Also you assume a DoS adversary is able to gain our gossips-sync peer selection. We may recommend to pick them randomly to mitigate as a first step.

Maybe? I assume we'll want to sync with multiple peers at least, eventually doing some reconciliation. I think we can pretty tightly limit things and then we don't have to worry about it, though.

That said, I think we should defer this DoS discussion to future PRs

I don't see why? We have to deal with it sooner or later, might as well get it right in the first go? I think it should be pretty doable to make things pretty cheap here.

bmancini55 · 2020-11-06T04:46:07Z

I wonder if we should just get the spec to relax the query limit for short_channel_ids data

It would simplify things on the query end. IIRC, it's a simple DoS prevention mechanism so the query recipient can throttle by taking time responding to a query.

The alternative would be to tightly limit the response set size and maybe even do requests one block at a time to make sure we can set a tight limit and not have to worry about it.

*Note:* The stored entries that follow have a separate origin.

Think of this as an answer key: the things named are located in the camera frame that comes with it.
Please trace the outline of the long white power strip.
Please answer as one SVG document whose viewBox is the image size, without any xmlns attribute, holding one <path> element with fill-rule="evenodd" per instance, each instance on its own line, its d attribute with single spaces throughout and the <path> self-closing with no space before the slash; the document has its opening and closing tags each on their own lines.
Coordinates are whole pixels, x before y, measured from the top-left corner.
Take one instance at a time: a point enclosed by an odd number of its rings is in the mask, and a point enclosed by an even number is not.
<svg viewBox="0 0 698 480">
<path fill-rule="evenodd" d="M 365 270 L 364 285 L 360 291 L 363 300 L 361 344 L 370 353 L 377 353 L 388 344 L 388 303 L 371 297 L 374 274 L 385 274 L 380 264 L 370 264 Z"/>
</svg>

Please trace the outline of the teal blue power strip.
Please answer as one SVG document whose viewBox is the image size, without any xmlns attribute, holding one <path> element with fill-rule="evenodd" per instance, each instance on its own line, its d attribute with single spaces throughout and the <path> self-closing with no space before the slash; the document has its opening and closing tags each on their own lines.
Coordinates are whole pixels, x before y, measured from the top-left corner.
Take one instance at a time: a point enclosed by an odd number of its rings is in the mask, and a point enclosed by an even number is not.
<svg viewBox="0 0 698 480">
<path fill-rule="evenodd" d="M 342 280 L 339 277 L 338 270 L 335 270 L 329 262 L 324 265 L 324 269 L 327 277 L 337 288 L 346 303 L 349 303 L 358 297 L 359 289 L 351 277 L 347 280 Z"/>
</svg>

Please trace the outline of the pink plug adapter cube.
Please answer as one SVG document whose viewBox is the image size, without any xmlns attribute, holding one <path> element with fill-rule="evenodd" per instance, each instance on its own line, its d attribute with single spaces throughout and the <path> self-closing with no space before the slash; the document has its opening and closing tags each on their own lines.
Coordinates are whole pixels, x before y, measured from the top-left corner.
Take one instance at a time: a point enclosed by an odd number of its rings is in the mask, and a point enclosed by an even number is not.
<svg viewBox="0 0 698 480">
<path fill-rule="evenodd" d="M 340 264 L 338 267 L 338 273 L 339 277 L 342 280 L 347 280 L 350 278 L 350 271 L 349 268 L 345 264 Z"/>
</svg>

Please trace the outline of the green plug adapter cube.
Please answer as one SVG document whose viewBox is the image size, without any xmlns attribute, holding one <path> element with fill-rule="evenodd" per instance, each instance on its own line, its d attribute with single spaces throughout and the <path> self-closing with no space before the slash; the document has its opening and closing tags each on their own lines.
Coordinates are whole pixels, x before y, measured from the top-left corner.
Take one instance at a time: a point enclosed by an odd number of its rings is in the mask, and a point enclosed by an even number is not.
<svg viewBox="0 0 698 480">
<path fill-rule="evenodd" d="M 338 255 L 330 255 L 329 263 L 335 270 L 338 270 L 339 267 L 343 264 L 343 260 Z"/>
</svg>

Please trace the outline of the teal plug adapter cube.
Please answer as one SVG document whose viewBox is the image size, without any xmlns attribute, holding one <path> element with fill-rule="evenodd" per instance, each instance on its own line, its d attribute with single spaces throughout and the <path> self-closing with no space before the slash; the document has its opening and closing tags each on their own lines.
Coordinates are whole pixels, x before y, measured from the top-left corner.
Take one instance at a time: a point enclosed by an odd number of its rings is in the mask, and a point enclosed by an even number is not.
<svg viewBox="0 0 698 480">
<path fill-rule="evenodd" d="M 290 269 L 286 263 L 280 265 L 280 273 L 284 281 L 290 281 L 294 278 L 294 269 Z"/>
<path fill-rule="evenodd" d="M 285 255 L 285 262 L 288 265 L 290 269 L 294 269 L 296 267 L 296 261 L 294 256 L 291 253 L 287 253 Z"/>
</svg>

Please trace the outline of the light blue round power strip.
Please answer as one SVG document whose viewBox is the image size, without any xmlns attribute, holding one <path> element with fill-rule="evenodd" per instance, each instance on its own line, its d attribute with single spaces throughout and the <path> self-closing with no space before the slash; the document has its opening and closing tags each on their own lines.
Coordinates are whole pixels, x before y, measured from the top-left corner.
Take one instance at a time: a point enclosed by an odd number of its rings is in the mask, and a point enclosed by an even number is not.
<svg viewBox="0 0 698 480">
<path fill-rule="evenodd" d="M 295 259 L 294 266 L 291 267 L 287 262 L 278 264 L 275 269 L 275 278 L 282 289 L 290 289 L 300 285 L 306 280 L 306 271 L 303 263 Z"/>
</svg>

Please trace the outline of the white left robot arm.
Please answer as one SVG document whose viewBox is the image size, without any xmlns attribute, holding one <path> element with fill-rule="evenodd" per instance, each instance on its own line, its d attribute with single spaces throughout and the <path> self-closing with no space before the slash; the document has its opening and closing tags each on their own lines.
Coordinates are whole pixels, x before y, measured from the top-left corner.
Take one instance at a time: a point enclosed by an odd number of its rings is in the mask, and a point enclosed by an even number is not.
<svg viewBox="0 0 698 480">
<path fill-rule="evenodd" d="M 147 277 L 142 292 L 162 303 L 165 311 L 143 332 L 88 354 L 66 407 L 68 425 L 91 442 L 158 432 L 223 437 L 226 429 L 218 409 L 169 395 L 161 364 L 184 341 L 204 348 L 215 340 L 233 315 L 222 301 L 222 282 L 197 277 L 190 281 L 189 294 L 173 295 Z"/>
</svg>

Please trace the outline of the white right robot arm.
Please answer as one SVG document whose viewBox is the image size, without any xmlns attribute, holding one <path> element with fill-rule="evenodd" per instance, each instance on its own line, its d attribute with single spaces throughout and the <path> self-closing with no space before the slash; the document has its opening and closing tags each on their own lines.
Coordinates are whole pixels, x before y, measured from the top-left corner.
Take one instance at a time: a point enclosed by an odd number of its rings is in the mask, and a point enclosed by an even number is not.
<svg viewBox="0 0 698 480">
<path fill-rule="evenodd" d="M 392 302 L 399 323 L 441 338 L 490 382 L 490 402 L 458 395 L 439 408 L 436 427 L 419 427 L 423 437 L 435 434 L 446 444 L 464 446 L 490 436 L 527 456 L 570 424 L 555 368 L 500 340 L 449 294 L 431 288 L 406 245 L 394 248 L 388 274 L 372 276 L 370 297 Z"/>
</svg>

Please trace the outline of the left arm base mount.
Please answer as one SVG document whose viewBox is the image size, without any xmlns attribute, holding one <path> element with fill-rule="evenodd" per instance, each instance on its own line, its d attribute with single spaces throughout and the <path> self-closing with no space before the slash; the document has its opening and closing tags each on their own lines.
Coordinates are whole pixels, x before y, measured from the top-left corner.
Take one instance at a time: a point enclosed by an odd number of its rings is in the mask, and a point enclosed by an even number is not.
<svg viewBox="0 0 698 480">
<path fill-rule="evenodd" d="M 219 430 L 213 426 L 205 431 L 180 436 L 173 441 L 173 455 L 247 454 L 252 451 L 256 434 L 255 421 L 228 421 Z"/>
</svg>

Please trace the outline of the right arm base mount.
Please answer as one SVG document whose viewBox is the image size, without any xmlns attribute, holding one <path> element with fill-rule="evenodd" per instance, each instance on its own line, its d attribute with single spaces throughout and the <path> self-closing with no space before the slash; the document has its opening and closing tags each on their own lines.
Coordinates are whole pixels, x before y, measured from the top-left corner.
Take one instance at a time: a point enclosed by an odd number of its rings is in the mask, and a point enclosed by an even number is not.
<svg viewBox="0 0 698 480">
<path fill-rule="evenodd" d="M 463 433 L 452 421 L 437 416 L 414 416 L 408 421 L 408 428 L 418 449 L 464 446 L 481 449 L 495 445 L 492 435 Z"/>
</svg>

One-by-one is a possibility, though our peers might not appreciate that haha. Alternatively, we could process just the first reply in a sequence. When the scid query completes for the first reply, we issue a new range query starting next in the sequence. The only state we would need in both of these options is the block height of where we are in the sync process.

To simplify as-is, we could prune the interface to only a sync method and use a single SyncTask struct to track completion of the range query and hold ScidQueryEvents that get flushed in sequence. It's not substantially different than the current code, but simplifies some of the moving pieces.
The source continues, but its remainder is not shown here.